After trying to fix this after many hours, we asked James from WaterColorBot and Eric from Pinoccio for help. They lead me to some webpages to learn more about it, and some documentation. Quite helpful, thanks.
Eventually the solution was to use json.dumps(data), so it would send the data raw. It was very sweet to see the HTTP status 200.
Things Disappearing from Newest
The most bizarre bug goes to this one. It would only happen sometimes, not all the time, and hardly any of the time. But enough to mess up the flow of the program.
Sometimes when refreshing the newest feed, we would see a ‘bulk’ of new things. They were not new, and they were already added to the list of seen things. Why would this be happening?
We concluded that sometimes things are deleted from the new things feed. Even though this should not happen. If a user did delete their newly created thing, trying to access the thing would result in an error. But it should still be listed on the newest feed.
Here is a screenshot of our console log, showing the disappearance of 275902.
We adjusted our code to account for this, and have not had a problem with it since.
Thingiscore Without Downloads
This flaw in our program was noticed thanks to MakerBlock. He decided to compare two of his things, Customizable Ring and Pirate Ship.
The pirate ship did not receive a very high score, even though it has more downloads than the ring.
It should have received a higher score. Aha! We were not including file download count!
We wrote a test script to see if it was possible to access this variable from the Thingiverse API, and it was. Now, it is included into the Thingiscore calculation.
Thingisimilar has to be improved. We think this will be a challenging one to make it work with good results. ‘Good’ results meaning, the two things that are reported to be similar do actually seem similar from our point of view.

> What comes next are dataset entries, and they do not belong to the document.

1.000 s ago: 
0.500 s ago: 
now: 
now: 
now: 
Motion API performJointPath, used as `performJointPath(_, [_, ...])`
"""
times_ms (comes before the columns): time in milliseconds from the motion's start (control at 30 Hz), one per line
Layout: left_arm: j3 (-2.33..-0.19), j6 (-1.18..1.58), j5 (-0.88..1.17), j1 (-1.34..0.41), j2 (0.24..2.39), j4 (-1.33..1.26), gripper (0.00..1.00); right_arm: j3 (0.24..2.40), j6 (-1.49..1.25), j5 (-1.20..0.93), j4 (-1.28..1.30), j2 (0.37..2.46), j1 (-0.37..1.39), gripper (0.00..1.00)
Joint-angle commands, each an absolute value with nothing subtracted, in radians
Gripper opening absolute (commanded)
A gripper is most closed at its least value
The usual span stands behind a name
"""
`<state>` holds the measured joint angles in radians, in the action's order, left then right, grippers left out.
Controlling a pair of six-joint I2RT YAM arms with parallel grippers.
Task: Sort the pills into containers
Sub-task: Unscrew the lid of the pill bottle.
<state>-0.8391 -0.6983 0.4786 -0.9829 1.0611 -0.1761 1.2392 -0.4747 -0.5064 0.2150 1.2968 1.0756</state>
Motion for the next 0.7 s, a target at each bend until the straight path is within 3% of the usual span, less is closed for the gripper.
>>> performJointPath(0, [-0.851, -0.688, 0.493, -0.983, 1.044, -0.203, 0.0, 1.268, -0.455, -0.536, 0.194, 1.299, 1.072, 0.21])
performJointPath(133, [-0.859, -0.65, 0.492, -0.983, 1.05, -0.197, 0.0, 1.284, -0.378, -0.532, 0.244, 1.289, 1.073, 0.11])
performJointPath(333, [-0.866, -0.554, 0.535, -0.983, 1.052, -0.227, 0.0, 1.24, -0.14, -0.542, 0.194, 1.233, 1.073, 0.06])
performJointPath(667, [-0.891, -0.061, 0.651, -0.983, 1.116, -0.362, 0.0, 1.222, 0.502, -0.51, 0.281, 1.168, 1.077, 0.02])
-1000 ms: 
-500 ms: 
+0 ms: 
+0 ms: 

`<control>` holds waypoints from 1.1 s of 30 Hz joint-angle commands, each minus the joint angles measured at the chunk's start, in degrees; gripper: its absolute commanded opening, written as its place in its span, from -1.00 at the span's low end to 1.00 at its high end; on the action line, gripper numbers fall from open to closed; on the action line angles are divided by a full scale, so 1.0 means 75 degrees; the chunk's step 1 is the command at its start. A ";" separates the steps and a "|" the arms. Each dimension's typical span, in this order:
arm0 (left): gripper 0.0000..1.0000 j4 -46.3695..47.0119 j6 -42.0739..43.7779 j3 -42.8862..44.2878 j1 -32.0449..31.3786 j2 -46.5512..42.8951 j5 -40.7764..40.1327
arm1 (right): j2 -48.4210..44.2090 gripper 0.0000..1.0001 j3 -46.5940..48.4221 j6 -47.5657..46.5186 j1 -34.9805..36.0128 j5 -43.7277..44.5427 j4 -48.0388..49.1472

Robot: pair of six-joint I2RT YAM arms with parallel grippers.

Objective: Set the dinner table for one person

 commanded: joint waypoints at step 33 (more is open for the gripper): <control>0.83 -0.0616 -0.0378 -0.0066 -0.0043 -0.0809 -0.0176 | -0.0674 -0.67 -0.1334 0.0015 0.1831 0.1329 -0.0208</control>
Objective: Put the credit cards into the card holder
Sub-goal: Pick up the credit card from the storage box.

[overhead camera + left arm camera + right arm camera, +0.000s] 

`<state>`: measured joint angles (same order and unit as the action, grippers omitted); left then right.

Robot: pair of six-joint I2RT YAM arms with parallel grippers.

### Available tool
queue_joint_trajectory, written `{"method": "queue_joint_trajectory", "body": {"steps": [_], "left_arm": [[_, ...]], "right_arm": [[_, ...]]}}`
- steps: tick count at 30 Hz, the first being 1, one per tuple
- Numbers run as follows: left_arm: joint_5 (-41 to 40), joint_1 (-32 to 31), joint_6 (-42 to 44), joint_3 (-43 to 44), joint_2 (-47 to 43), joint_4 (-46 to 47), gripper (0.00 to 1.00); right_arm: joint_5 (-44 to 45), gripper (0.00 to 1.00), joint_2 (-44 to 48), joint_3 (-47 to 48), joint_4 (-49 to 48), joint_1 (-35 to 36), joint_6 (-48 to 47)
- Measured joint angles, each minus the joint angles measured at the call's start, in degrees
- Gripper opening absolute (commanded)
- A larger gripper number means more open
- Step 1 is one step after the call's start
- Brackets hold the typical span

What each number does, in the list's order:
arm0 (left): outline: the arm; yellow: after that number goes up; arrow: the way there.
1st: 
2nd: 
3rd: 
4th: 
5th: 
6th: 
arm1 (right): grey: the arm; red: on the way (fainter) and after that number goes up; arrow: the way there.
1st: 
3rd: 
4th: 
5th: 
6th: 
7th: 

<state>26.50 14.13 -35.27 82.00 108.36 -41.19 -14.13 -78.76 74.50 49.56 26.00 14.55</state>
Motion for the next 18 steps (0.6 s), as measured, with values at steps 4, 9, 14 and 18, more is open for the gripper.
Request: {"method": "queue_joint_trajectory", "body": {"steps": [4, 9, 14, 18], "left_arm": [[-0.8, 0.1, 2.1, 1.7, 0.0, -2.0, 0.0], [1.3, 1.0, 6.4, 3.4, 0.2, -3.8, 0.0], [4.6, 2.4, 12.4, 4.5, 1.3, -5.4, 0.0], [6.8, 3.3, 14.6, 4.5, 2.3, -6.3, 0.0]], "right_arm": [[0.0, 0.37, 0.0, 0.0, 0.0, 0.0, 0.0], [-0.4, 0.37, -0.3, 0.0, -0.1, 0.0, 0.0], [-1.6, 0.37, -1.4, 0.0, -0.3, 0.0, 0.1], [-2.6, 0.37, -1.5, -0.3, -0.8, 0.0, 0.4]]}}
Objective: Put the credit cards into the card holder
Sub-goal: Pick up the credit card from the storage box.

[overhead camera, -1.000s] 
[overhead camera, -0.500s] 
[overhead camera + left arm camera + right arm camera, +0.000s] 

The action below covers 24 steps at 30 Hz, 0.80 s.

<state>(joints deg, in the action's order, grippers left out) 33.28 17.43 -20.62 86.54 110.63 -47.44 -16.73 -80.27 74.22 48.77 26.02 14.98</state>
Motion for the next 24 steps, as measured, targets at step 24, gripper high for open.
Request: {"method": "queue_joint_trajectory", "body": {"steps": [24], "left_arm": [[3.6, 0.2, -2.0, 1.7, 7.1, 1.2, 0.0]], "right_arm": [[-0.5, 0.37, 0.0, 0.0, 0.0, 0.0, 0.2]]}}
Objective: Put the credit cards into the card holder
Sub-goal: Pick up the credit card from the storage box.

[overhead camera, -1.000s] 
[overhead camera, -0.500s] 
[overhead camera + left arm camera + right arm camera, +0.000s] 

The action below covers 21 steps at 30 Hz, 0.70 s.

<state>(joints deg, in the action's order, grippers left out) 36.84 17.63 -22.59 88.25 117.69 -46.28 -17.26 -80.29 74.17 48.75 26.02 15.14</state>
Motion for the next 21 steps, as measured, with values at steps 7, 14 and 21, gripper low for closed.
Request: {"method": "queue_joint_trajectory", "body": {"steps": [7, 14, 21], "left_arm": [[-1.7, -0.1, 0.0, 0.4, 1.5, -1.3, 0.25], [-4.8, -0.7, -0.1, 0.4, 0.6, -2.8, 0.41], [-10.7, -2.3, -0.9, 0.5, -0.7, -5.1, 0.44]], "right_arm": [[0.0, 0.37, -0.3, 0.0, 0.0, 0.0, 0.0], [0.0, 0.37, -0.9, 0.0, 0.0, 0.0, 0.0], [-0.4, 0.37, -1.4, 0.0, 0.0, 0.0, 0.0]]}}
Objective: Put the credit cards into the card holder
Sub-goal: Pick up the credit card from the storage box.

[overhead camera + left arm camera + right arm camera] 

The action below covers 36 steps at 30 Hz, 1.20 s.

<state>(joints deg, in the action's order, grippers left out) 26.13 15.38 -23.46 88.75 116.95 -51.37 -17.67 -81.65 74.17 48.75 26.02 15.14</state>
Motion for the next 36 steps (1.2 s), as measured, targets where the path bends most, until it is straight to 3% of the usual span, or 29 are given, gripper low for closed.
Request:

Creating a program that analyzes a user on Thingiverse for their apparent favourite category and types of things would be useful for when a person wants to create a mashup of things based on their own likes.
…And getting started with mashing up the things. OpenSCAD appears to be well suited for this, there is a Python package SolidPython and a command line tool. It will be fun to get started with this.
While we have been making ThingiMix, we have been learning Python. So if the code seems relatively ‘n00bish’ in some areas, this is why It will be improving as we learn more.
If you want to support the development of this project, please consider backing us on Patreon.
You will be helping us monetarily with getting a metal Printrbot Simple kit. We just need a bit more to cover shipping and taxes, most of it is covered thanks to the Make Connected Home prize.
As well as saving up to go to Maker Faire New York. Hopefully by the end of the summer we will have enough to go. It would be amazing to show off this project.
A cool moment of the project so far- a web engineer at Makerbot tried Thingiscore! Sweet!
Hope some people out there are interested in this project. We’re pretty excited about it. If you have any crazy weird ideas please let us know, maybe it is so crazy or weird we haven’t thought of it yet.
Now it is time to work on improving Thingisimilar. Until next time, make weird things!
Aside: Although the entire post is written with ‘we’, it is just me working on the project.